While the unwillingness of the Chinese to acknowledge political abuse of power in many African states poses a diplomatic dilemma, the Chinese health and investment approach in Africa—as opposed to highly vertical programmatic approaches—may be the most effective option in the long run. That being said, global powers have not collectively acted swiftly enough to the Ebola outbreak, necessitating the need for an instant vertical response to containing the disease.

The international community, including both Western and Chinese health diplomats, need to work together to find sustainable healthcare solutions to prevent such a disaster from occurring again. To that end, a number of recommendations can be made to facilitate these processes.

First, regular Security Council meetings should be held on public health issues in developing countries as a preventative diplomatic measure to ensure threats from communicable diseases are addressed before they become too large to manage at a national and regional level.
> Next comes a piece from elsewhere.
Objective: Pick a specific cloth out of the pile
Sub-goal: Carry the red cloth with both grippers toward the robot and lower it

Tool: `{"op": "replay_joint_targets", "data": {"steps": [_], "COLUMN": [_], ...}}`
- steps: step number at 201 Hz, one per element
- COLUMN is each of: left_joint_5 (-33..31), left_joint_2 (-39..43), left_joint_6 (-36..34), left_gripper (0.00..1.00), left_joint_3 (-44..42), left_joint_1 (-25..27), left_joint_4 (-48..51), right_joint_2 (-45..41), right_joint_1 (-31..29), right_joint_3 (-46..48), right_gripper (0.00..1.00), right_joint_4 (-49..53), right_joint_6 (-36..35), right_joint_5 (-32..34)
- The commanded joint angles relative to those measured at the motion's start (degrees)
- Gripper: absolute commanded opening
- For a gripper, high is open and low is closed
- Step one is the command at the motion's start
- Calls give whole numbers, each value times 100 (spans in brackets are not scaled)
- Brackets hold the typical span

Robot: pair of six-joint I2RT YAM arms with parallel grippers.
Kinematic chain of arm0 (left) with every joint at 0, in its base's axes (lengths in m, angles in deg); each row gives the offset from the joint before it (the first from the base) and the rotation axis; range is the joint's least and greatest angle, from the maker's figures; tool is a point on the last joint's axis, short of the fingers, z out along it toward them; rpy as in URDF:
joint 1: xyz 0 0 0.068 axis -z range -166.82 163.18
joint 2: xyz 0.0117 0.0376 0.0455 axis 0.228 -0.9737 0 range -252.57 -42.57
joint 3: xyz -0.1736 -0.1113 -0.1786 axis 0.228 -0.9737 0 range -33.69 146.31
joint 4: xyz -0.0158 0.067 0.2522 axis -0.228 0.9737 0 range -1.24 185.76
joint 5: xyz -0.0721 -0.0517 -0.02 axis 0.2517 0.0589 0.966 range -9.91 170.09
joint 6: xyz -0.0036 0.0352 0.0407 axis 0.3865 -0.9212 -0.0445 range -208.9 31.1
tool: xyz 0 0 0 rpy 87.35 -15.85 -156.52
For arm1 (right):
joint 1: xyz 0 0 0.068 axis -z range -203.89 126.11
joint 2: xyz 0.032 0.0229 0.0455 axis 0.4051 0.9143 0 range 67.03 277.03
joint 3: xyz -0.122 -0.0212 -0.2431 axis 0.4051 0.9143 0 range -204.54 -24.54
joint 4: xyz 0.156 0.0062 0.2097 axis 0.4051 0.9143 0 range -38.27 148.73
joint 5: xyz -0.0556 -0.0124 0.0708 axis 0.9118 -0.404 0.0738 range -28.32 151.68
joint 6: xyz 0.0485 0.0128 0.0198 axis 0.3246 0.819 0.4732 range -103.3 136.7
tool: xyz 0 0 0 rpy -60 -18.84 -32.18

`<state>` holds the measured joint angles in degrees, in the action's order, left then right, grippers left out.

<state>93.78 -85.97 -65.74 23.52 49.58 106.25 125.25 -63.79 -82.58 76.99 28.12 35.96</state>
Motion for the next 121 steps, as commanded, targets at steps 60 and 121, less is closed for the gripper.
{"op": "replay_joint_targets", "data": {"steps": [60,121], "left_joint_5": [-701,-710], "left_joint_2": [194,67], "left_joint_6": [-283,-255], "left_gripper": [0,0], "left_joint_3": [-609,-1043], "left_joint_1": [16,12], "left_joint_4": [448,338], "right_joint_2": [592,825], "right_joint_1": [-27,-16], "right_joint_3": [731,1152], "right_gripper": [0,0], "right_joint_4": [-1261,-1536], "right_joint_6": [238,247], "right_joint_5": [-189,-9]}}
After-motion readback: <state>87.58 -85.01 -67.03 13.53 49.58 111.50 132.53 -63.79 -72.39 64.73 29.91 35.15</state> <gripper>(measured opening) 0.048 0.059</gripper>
Second, to better integrate vertical and horizontal systems, better use needs to be made of potentially available workforces in countries, and promotion of workforce growth, in the form of contributions by the private sector, government incentives to engage the private sector, and standardisation of quality and service procedures is essential in attaining this goal.

Most important, regular policy, planning, and political cooperation are also needed from national governments, to make effective connections between health systems and workforces in countries. Combining vertical interventions and horizontal systems requires planning to deploy supply and personnel.

Finally, efforts should be made to broaden the skill sets of health workers to enable response to all interventions.

These strategies may be difficult to implement in developing countries, but with the correct support and combined systemic approach to healthcare, these challenges can be met and healthcare systems strengthened over time. This may also require increased dialogue between China and the West, possibly through joint healthcare investment plans, regardless of political differences.

The views expressed in this publication/article are those of the author/s and do not necessarily reflect the views of the South African Institute of International Affairs (SAIIA).